Конец парада. Том 1. Каждому свое (Форд) - страница 31

— Если вы закончили говорить, теперь мой черед. Начнем с того, что... — Тут она замолчала, выпрямилась и прислушалась к шороху за окном. — Начнем с того, что вы пощадили меня и не стали рассказывать, что станет со мной с годами, — с жаром начала она. — Мне все это известно. Такие, как я, сильно худеют, у них портится цвет лица, зубы искривляются. И становится скучно. Да, знаю, человеку становится скучно... скучно... скучно! Уж о скуке вы мне ничего нового не сообщите. Мне тридцать. Я знаю, что меня ждет. Отец, вы бы с радостью мне сказали, если бы только не боялись навредить своей репутации мудреца, вы бы с радостью мне сказали, что можно спастись от скуки и кривых зубов любовью к супругу и ребенку. Эдакий семейный фокус! И я верю в это! Очень даже верю. Вот только мужа своего я ненавижу... и ненавижу... ненавижу своего сына.

Она замолчала, ожидая перепуганных и неодобрительных возгласов от священника. Но тот молчал.

— Только подумайте о том, сколько бед принес мне этот ребенок, — сказала Сильвия. — Подумайте о родовых муках, о страхе смерти.

— Ну конечно же, — согласился священник. — Женщины рожают детей в ужасных муках.

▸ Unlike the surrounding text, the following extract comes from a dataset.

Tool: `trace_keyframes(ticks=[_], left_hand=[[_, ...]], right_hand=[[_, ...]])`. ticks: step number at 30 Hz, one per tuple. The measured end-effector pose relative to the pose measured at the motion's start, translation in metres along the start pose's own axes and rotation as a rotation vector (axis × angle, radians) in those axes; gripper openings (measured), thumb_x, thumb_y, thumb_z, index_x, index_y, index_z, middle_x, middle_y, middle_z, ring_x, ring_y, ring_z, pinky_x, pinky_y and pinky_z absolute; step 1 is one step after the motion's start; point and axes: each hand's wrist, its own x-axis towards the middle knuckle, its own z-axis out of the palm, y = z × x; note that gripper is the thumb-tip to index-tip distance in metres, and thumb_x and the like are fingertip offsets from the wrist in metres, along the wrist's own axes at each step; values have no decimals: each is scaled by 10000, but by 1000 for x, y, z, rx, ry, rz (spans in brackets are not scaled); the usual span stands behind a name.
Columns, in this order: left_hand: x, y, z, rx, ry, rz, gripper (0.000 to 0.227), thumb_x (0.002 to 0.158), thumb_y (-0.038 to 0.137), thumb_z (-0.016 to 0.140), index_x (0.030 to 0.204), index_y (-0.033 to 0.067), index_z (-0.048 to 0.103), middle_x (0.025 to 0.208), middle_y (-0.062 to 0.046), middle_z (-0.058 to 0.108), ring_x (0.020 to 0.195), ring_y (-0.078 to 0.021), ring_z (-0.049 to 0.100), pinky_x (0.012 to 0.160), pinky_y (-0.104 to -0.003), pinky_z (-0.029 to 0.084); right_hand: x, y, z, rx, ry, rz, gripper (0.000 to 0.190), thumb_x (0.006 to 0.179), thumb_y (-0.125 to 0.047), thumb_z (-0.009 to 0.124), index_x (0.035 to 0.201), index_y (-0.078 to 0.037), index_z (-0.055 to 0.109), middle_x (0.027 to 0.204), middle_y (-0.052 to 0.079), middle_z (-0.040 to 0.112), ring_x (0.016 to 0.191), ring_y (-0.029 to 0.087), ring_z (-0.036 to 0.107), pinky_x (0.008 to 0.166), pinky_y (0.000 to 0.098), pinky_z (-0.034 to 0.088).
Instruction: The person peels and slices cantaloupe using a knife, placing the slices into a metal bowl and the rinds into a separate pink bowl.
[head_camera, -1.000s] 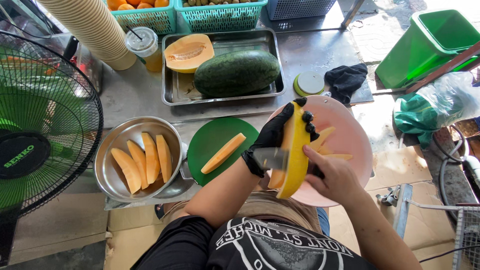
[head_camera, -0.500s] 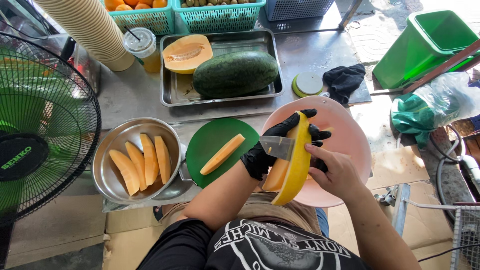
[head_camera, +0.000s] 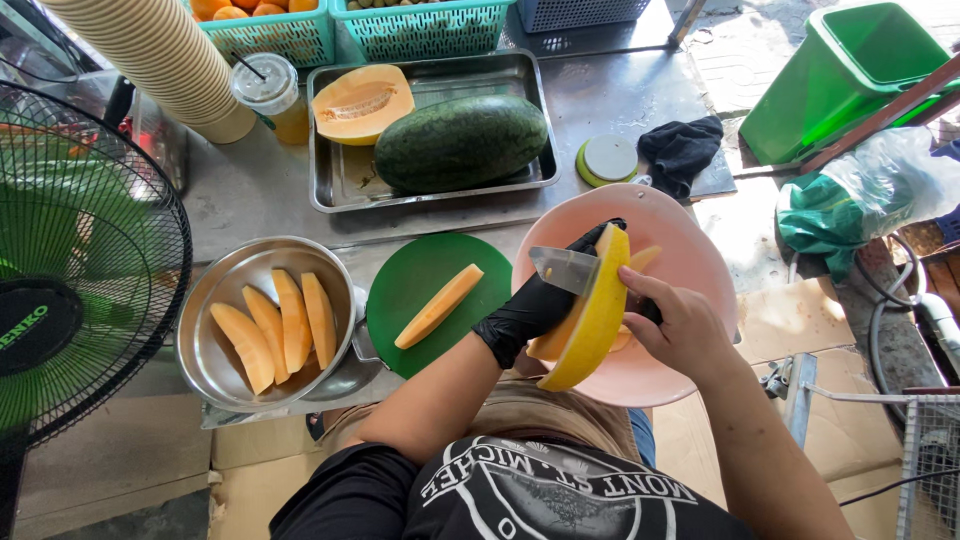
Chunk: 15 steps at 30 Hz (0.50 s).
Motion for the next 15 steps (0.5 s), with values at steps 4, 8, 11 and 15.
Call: trace_keyframes(ticks=[4, 8, 11, 15], left_hand=[[12, -22, -9, -77, -109, 49, 473, 1120, 230, 438, 1576, 105, 425, 1336, -46, 629, 1146, -100, 586, 1023, -275, 491], [27, -55, -18, 238, -101, 96, 414, 1093, 177, 452, 1481, 62, 536, 1332, -107, 670, 1178, -159, 606, 1044, -330, 492], [38, -71, -20, 280, -110, -21, 330, 1131, 176, 430, 1385, 43, 594, 1316, -124, 684, 1202, -192, 623, 1078, -355, 471], [50, -86, -32, 642, -218, 266, 382, 1060, 155, 459, 1401, 39, 588, 1353, -153, 652, 1265, -228, 593, 1093, -366, 457]], right_hand=[[3, 5, -4, 72, -85, 102, 907, 790, -129, 785, 1568, -82, 322, 859, 123, 725, 783, 339, 705, 696, 420, 533], [1, 18, -3, 74, -68, 127, 786, 827, -115, 758, 1531, -147, 409, 885, 125, 742, 784, 314, 724, 716, 405, 552], [4, 31, -2, 113, -37, 210, 639, 900, -133, 743, 1477, -205, 477, 876, 113, 717, 765, 253, 731, 707, 370, 565], [5, 42, -2, 130, -101, 218, 760, 878, -111, 730, 1557, -161, 392, 975, 151, 678, 809, 249, 692, 756, 365, 531]])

— Как по мне, — продолжила миссис Титженс, — говорить о таком не подобает. Вы ведь... спасли девушку из пучины греха и заставляете рассказать о нем. Само собой, один из вас — священник, вторая — мать, мы — en famille[9], однако же сестра Мария из монастыря учила так: «В семейной жизни носи бархатные перчатки». Кажется, сейчас мы их сняли.

Отец Консетт все молчал.

— Само собой, вы пытаетесь вытянуть из меня признания, — проговорила Сильвия. — Это и невооруженным глазом видно... Ну что ж, будь по-вашему...

Она перевела дух.

— Хотите знать, за что я ненавижу мужа? А я вам скажу, за что: за его незатейливую, абсолютную аморальность. Я имею в виду его взгляды, а не поступки! О чем бы он ни говорил, от его слов мне безумно хочется — клянусь — всадить в него нож; и я ничего не могу с этим поделать; я не в силах доказать его неправоту даже в самых незначительных мелочах, но я могу причинить ему боль. И я это сделаю... Он рассаживается в этих своих креслах со спинками, неповоротливый, как камень, и часами сидит неподвижно... Уж я-то заставлю его содрогнуться. И даже вида не подам... Такого человека вы назвали бы преданным... о, преданность... У него есть один сумасбродный приятель-коротышка... этот Макмастер... и есть мать... так вот, он по совершенно не понятным мне причинам упрямо зовет их святыми... протестантскими святыми!.. и эта его старая няня, которая следит за ребенком... и сам ребенок... Говорю вам, стоит мне только приоткрыть глаза — да, только самую малость, когда кто-то из них упоминается, — и ему становится мучительно больно. Он тут же закатывает глаза в немой муке... Конечно же он при этом молчит. Ведь он же англичанин и джентльмен.